Thursday, May 3, 2007

56th National Day of Prayer

I learned about the National Day of Prayer through a little blurb in my local newspaper last week. My town actually had an "event", which took place "at noon in the Council Chambers at Cheshire Town Hall. The theme this year is 'America Unite in Prayer".

Well to say I was surprised to read this is putting it mildly. So I did a Google search, since it was labeled as "national", and found an entire website dedicated to it. A scan of the "About Us" page had some interesting information:

Who We Are

We are the Judeo-Christian expression of the National Day of Prayer which was established in 1952 by a joint resolution of the United States Congress and signed into law by President Harry S. Truman.

What We Do

The National Day of Prayer Task Force exists to communicate with every individual the need for personal repentance and prayer, mobilizing the Christian community to intercede for America and its leadership.

"To intercede for America and its leadership?" The word intercede surprised me in this usage, so to be sure I was understanding it correctly I looked it up:


1. to act or interpose in behalf of someone in difficulty or trouble, as by pleading or petition.
2. to attempt to reconcile differences between two people or groups; mediate.

Yeah, I am understanding it correctly, and not liking it at all.

What is it about this country's inability to follow it's own rules about the separation of church and state?
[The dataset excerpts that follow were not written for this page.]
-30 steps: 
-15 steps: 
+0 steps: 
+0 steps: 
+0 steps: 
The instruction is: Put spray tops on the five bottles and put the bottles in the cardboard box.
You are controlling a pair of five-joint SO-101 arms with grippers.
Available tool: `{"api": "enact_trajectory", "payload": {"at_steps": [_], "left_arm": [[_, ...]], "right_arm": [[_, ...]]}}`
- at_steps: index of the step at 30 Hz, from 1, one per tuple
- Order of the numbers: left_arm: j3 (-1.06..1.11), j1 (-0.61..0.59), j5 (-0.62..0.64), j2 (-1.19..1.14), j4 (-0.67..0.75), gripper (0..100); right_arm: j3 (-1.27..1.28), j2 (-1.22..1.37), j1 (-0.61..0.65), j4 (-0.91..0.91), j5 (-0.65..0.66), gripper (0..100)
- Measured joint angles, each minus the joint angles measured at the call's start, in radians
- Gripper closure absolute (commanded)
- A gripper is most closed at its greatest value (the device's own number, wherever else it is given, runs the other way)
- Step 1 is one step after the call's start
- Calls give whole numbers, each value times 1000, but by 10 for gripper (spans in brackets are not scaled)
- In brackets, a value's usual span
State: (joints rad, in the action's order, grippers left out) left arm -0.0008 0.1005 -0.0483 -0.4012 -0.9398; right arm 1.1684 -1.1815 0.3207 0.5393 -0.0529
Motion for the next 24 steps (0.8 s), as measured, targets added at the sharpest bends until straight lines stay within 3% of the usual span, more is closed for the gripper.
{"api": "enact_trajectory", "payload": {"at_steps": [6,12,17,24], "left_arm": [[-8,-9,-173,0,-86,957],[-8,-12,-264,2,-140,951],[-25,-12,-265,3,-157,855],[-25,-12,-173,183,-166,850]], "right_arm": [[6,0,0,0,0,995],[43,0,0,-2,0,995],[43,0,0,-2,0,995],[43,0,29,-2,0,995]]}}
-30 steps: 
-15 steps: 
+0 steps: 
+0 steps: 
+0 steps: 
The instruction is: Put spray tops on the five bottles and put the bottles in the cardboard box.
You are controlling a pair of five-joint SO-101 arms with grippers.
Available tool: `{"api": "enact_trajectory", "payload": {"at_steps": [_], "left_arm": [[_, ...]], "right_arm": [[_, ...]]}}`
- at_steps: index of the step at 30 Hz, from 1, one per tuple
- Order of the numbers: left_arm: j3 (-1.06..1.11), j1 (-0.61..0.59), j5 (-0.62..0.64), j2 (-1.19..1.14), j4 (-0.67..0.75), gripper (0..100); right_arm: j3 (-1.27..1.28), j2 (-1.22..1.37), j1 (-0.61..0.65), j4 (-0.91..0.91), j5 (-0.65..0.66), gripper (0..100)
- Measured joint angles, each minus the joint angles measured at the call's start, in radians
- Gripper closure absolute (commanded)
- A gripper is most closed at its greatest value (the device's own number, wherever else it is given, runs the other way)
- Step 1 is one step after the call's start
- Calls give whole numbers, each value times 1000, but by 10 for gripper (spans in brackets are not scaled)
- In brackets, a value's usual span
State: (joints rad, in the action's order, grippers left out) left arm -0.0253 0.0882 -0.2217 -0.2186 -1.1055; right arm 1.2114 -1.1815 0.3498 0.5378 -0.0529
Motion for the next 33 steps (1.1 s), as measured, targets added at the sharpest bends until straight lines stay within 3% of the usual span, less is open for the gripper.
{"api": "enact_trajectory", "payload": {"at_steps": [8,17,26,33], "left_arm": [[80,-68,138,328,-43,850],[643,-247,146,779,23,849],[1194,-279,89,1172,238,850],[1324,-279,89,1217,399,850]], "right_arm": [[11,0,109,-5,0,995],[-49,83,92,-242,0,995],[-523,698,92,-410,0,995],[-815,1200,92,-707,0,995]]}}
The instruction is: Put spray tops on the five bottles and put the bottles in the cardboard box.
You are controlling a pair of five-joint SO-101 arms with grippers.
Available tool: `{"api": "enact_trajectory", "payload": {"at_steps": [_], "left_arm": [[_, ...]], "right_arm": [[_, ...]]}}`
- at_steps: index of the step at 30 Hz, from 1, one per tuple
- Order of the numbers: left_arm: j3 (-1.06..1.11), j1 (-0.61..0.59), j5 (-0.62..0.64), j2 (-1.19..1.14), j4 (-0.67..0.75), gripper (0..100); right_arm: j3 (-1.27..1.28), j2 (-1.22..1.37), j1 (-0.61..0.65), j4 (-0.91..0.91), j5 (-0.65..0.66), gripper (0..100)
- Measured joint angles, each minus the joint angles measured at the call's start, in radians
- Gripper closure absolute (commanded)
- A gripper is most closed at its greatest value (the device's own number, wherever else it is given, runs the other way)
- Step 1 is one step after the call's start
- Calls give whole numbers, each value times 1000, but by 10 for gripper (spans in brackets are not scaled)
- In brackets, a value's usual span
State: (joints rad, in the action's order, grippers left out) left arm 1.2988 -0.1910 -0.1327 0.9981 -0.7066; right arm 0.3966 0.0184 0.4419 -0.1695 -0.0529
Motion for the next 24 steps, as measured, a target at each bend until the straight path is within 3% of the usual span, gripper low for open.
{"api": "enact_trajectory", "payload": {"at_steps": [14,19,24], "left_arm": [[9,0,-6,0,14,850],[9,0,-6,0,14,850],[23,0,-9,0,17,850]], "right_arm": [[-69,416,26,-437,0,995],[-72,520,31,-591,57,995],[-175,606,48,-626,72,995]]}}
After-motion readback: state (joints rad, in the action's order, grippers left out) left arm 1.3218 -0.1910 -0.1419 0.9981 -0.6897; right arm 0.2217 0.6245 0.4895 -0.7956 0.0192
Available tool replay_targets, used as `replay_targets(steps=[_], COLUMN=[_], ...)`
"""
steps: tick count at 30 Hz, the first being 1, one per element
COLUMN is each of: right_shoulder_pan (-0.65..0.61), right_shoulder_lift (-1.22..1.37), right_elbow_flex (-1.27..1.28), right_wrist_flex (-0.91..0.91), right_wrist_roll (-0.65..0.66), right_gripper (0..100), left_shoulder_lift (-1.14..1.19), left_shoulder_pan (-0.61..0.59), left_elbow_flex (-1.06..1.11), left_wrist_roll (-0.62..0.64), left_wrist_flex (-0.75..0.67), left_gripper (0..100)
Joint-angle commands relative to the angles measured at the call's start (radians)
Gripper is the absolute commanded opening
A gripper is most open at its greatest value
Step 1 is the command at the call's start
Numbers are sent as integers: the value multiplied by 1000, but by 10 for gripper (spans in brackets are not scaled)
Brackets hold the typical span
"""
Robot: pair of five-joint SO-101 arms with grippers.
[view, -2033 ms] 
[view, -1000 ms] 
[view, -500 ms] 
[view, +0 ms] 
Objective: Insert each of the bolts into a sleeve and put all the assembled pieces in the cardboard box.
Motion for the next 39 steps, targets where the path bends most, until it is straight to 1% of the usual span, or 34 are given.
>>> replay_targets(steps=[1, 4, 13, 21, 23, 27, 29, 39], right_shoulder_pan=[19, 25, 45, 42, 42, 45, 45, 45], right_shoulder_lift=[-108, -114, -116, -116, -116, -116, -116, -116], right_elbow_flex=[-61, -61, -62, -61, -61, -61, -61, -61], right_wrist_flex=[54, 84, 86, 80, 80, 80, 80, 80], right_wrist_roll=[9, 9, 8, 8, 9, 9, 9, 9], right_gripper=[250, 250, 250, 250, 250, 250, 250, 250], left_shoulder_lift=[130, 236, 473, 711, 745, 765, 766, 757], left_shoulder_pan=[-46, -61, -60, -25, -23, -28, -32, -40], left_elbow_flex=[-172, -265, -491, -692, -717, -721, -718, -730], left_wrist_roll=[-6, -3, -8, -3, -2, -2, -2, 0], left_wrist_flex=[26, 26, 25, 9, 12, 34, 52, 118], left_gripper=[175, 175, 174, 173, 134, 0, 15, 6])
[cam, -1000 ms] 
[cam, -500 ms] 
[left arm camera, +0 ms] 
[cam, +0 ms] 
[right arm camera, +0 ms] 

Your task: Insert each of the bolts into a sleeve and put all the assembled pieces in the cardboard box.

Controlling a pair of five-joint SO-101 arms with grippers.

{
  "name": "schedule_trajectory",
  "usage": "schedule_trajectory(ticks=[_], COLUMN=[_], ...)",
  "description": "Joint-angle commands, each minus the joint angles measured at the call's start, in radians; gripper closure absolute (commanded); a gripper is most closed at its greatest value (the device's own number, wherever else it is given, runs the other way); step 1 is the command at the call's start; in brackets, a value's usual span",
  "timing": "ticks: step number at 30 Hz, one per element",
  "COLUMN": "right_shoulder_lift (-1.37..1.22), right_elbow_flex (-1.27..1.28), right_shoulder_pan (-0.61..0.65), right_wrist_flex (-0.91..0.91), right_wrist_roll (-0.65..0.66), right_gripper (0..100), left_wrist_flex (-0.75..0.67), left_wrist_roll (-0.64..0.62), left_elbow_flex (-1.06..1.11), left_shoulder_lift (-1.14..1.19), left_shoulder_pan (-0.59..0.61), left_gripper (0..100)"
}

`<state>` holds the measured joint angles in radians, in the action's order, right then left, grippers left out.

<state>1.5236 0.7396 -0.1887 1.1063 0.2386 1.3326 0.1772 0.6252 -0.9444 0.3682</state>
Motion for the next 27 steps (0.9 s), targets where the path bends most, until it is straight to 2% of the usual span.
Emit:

I watched a movie called Does Europe Hate Us? and one of the things they do laugh at us about is our inability to do just that. It is becoming incredibly annoying to me.

But I wonder, would it be as annoying to me if I myself believed in God?

A couple of years ago, Newsweek had a terrific article on its My Turn page. I looked all over and tried to find a link to post here, but with no luck. The article was about how people can't deal with atheism. Every religion dictates a tolerance for other religions, but most people I have spoken to can't deal with no religion.

Years ago I was part of a playgroup where one of the moms was a Mormon. She was a lovely woman who I enjoyed spending time with, and was actually the person who introduced me to the idea of homeschooling. Although supercilious statements like "Catholics believe...Mormons know..." popped up too much to be missed, she was otherwise very accepting of the other women in the group of different religions, but she was on a constant quest to help me define mine. She just could not deal with the fact that I did not identify with some religious group, and even found a website where I could take a test to help. Since I refused to take it, she actually took it for me, and stopped harassing me once she could label me as being most closely aligned with Buddhism. (I have recently taken it myself and find that I am evenly matched between Buddhism and Paganism.)

An article on the Newsweek website states:
In a recent [2006] NEWSWEEK Poll, Americans said they believed in God by a margin of 92 to 6—only 2 percent answered "don't know"—and only 37 percent said they'd be willing to vote for an atheist for president.

Of course this is exactly why so many people have such issues of acceptance when it come to people who do not believe in God; comparatively speaking there are so few of us. But to actually not vote for someone because of a lack of religion?

Perhaps it is this intolerance which makes me increasingly intolerant of the state of affairs in our government. Yes, I believe that "under God" should be removed from the Pledge of Allegiance. Yes, I believe that "In God We Trust" should be removed from our money. I believe that placing one's hand on the bible to swear in a court of law is ridiculous, and I believe that moments of silence in schools should be banned. Because all of this assumes a belief in God.

Freedom of religion means all religions. And it should also mean no religion.